The eye-watering price tag makes it the second most valuable guitar ever sold at auction, beneath only another Cobain guitar – the heavily-modified Martin D-18E acoustic guitar the late Nirvana frontman used during the band's 1993 MTV Unplugged performance. That particular six-string was sold in June 2020 for $6,010,000.
Having gone under the hammer over the weekend (May 22), as part of Julien’s Auctions’ Music Icons sale, the Mustang obliterated its pre-sale estimated value of $600,000 – $800,000. It was sold to Indianapolis Colts owner – and noted collector of valuable guitars – Jim Irsay.
The Lake Placid Blue Mustang was used by Cobain for a number of prominent Nirvana live performances – including the band's show at the Tree Club in Dallas in 1991 and their 1993 set at the Hollywood Rock Festival in Rio de Janeiro.

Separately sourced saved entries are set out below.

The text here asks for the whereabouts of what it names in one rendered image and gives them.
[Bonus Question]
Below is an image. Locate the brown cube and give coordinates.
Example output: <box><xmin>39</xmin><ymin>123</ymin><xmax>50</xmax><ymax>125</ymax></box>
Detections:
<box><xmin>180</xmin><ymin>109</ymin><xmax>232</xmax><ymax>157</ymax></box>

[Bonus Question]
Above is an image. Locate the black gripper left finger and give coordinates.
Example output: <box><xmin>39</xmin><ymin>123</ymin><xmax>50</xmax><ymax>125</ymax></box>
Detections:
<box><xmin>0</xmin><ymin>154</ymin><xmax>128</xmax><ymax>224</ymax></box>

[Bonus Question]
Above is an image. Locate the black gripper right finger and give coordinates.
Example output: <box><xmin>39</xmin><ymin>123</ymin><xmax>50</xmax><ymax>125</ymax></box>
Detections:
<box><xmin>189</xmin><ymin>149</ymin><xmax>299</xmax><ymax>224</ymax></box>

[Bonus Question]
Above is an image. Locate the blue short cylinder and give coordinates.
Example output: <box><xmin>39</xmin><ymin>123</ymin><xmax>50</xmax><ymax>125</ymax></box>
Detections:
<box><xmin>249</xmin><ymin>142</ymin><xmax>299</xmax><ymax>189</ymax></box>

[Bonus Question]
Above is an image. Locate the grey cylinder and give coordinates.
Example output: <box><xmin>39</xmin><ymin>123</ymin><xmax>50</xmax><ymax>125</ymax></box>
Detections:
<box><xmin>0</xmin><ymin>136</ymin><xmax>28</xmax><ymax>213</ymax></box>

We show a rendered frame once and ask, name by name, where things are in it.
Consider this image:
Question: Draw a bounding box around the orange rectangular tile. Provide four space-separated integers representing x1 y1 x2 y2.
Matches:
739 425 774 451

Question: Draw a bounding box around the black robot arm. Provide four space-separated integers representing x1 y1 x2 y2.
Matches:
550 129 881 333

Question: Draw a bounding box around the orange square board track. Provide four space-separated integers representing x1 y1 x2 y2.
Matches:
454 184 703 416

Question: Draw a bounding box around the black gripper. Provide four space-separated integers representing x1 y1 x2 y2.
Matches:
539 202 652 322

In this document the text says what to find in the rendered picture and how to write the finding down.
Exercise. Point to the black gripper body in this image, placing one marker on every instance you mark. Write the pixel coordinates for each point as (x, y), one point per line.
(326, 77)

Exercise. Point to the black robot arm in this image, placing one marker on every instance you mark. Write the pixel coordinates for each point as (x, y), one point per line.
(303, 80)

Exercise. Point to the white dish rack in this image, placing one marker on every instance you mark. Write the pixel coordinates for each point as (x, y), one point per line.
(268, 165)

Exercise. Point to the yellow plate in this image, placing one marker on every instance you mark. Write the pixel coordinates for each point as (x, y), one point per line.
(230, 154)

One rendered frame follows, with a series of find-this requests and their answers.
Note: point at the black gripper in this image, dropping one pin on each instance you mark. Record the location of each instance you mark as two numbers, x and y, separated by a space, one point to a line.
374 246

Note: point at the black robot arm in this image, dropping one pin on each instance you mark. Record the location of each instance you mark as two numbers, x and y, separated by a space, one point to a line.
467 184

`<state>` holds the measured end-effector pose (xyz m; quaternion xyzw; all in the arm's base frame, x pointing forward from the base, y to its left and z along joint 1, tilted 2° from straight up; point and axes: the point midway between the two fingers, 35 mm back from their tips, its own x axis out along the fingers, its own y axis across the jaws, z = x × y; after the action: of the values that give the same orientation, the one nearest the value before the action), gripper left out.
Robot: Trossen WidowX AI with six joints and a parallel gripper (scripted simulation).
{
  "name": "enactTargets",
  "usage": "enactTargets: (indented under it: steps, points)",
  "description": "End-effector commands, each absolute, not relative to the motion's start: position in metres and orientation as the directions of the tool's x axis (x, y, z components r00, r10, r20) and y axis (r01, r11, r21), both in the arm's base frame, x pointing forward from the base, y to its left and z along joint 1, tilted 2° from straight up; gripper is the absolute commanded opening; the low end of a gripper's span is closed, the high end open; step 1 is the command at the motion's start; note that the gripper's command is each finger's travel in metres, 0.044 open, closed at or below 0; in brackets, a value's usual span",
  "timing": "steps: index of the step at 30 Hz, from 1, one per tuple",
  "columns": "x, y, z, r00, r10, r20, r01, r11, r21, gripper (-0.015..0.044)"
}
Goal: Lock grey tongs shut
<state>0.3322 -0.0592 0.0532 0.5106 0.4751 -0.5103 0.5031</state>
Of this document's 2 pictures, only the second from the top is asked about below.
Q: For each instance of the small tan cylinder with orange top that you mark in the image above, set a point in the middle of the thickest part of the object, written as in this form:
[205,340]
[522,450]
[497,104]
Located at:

At the Dallas show, Cobain is said to have smashed the Mustang on a mixing board, resulting in a broken neck joint that was later repaired.
Its most memorable turn though, was its appearance in the "Smells Like Teen Spirit" music video, which – with relentless play on MTV – made Nirvana overnight superstars.
A portion of the proceeds from the sale of the guitar – which was previously displayed at Seattle's Museum of Pop Culture – are set to be donated by the Cobain family to Irsay's mental health-focused Kicking the Stigma initiative.
“I am thrilled to preserve and protect another piece of American culture that changed the way we looked at world,” Jim Irsay said of his purchase in a statement. “The fact that a portion of the proceeds will go toward our effort to kick the stigma surrounding mental health makes this acquisition even more special to me.”
For more info on the guitar, visit juliensauctions.com.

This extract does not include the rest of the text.